The nativity according to Matthew has none of the “we wish
you a merry Christmas” charm of Luke’s version. Joseph is visited by the angel
even though the Virgin Mary still does all the labor. There are no shepherds,
angel choirs or a no-room-in-the-inn manger Silent Night “cattle are lowing the
baby awakes.” Matthew did give us the star and the magi but the story of the princes
coming to visit the peasant just sets up Bethlehem for Rachel’s inconsolable weeping.
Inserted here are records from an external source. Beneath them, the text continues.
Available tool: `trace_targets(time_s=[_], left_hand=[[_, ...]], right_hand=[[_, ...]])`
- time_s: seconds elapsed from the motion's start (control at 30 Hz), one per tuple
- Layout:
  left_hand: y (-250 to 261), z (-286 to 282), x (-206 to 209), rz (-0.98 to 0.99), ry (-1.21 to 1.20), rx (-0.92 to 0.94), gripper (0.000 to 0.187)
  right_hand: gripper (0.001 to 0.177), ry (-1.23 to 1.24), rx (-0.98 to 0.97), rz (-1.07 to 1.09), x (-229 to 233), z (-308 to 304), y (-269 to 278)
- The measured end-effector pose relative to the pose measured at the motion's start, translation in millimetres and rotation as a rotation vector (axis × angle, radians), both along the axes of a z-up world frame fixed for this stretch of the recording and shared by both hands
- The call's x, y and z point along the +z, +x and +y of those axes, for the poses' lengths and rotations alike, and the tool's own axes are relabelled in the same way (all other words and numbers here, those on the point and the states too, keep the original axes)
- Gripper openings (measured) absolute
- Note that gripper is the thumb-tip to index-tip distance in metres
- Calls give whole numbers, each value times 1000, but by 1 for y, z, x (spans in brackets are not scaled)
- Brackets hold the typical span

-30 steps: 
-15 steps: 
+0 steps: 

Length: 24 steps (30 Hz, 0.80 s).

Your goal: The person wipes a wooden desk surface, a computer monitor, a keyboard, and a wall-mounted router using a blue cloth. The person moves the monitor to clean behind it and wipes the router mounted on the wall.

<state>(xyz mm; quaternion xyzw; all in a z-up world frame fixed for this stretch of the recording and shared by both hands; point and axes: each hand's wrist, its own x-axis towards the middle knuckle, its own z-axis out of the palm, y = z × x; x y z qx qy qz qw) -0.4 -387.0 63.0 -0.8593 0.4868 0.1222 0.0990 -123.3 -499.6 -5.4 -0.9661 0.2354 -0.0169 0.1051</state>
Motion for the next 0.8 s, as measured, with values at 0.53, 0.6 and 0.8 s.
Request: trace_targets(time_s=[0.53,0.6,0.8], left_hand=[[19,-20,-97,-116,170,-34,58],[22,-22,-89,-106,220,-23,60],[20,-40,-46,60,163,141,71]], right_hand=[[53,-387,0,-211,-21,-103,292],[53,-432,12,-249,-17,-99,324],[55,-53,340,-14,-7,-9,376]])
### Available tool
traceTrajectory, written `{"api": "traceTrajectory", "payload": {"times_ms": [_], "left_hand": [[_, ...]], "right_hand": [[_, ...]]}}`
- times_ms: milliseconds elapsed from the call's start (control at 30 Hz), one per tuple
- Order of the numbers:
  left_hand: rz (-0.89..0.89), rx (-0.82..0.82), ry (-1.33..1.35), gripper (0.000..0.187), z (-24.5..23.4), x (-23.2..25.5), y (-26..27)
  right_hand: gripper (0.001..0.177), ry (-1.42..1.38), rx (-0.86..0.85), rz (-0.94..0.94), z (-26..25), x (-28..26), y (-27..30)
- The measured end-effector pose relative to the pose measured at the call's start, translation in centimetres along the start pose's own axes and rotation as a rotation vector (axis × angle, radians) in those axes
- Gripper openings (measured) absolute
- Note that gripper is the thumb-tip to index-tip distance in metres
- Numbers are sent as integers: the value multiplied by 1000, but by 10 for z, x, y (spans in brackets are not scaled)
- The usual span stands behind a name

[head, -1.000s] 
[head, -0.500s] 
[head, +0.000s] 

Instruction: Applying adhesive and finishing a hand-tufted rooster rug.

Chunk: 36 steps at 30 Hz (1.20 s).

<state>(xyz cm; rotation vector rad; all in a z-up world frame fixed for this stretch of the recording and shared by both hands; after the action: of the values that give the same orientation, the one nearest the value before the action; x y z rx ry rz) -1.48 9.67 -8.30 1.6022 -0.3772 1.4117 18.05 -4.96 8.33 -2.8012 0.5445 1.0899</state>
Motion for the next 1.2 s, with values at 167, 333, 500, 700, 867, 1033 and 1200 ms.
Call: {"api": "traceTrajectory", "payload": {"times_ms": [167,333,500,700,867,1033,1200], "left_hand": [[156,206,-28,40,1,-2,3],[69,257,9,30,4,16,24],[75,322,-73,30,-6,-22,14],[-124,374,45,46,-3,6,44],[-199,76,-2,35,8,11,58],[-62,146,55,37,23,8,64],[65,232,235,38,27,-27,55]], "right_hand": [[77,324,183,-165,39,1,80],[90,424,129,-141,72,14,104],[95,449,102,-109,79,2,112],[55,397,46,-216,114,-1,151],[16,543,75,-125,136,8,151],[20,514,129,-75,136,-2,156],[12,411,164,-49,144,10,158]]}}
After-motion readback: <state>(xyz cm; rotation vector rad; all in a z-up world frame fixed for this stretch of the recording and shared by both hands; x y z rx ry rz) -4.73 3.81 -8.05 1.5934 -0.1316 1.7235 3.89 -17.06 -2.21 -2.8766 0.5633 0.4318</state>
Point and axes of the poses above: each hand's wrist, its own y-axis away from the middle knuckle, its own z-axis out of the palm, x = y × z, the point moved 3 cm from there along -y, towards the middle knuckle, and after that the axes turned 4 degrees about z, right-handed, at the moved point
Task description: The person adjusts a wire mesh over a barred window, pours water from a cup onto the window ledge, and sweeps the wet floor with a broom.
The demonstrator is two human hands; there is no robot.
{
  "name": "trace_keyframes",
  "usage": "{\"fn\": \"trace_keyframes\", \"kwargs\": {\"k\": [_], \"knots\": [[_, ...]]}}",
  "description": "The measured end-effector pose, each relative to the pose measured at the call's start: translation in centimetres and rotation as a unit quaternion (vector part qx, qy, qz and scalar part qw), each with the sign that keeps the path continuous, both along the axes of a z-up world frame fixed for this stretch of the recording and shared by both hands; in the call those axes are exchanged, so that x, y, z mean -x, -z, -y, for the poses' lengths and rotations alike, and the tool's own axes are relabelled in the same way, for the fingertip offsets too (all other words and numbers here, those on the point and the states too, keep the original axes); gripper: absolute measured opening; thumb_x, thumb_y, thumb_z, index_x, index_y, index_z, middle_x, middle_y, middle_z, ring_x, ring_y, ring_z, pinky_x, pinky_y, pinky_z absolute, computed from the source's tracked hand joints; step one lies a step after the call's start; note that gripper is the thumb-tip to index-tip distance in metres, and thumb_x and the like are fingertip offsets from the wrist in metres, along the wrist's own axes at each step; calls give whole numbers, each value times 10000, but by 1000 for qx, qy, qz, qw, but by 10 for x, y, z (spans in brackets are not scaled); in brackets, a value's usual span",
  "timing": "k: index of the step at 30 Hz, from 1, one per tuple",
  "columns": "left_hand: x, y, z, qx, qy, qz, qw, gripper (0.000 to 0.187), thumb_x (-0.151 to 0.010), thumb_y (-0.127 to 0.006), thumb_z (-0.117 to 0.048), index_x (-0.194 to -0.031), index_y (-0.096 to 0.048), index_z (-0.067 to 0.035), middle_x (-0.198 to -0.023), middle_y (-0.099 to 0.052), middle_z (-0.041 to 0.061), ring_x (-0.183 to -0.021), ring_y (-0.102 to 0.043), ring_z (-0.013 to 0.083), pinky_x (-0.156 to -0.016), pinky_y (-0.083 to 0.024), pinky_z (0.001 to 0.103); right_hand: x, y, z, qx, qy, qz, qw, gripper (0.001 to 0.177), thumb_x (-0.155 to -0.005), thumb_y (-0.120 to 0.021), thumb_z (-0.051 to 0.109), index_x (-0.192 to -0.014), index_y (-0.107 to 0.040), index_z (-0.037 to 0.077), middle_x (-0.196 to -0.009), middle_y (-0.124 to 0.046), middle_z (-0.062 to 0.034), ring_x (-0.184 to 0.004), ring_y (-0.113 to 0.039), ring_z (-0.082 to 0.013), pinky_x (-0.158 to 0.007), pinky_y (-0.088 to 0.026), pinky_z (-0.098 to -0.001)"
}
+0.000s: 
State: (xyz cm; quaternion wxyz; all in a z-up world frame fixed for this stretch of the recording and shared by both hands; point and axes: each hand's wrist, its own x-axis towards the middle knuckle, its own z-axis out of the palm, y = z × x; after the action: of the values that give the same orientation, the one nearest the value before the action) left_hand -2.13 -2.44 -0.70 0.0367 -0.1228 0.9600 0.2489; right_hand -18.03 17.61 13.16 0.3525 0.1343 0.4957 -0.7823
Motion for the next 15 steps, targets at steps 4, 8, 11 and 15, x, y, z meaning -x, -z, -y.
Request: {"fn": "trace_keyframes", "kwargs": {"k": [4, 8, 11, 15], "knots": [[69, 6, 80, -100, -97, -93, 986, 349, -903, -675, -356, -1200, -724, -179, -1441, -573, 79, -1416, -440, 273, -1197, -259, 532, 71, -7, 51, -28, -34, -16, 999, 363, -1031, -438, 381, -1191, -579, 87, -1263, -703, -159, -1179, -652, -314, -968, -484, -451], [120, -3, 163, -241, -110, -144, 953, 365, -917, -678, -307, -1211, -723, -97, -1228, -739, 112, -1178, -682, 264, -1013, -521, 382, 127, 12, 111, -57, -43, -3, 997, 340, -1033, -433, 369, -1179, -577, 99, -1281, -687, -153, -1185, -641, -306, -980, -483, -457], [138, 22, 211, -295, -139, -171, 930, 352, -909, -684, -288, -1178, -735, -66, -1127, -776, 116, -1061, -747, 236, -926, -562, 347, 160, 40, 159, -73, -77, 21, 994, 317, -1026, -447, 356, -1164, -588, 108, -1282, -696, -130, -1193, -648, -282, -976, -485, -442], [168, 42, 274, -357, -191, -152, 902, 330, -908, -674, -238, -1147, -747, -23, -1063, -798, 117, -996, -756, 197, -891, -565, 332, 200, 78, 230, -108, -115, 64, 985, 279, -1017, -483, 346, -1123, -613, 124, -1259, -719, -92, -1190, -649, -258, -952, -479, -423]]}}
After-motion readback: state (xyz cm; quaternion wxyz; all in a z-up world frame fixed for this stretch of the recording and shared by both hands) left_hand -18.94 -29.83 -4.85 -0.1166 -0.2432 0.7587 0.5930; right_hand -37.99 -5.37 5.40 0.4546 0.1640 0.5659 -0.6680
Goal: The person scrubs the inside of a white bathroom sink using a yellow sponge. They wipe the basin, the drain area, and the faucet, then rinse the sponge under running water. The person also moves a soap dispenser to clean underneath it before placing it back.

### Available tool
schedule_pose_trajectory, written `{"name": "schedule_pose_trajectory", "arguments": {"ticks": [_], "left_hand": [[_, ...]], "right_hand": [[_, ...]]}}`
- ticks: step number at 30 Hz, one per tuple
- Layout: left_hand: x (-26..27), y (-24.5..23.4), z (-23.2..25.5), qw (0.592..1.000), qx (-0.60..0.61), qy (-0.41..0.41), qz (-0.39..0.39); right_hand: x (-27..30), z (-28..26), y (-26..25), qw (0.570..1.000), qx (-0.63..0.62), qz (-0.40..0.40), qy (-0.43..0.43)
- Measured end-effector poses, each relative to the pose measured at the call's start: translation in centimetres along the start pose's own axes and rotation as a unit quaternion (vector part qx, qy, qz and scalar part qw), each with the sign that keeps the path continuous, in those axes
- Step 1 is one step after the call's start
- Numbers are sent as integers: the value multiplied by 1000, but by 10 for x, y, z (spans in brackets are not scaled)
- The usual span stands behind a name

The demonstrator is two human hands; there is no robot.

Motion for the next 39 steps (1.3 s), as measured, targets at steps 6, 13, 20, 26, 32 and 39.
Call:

By that I mean without the Magi’s visit Herod would have been ignorant of the
baby born to be King of the Jews and the Bethlehem babies of the future King would
have been spared the consequence of his premature enthronement. Of course in the
world that Jesus comes to serve and save the slaughter of a few innocents in a small
village hardly registers on the atrocity scale. The chorus of loud lamentation
began when Eve found Abel’s bloodied body and has continued unabated to this
day. There is no “good news” in this story and no amount of exegetical gymnastics
will get us there. Rachel cannot be consoled. But the good news that comes
later in the Gospel is that the baby Jesus grown to be a man will not escape
the fate of his counterparts born in Bethlehem. He dies for them and for Rachel
and for the soldiers who following orders did the deed and I would suggest even
for the psychopath Herod. Jesus dies because the world God imagined in the beginning
became so familiar with atrocity it could only be saved by something it could
not ultimately destroy. So God in Jesus as the innocent victim met hatred and violence
face to face and for a day or two let it do what Herod hoped to accomplish but
on the third day broke the chains of death so that Rachel’s weeping might become
a song of exaltation. (Psalm 118) The good news is that Jesus escapes King
Herod as a baby in Bethlehem so he can die as a man in Jerusalem which means
you and I and everyone else can live to serve a different sort of King.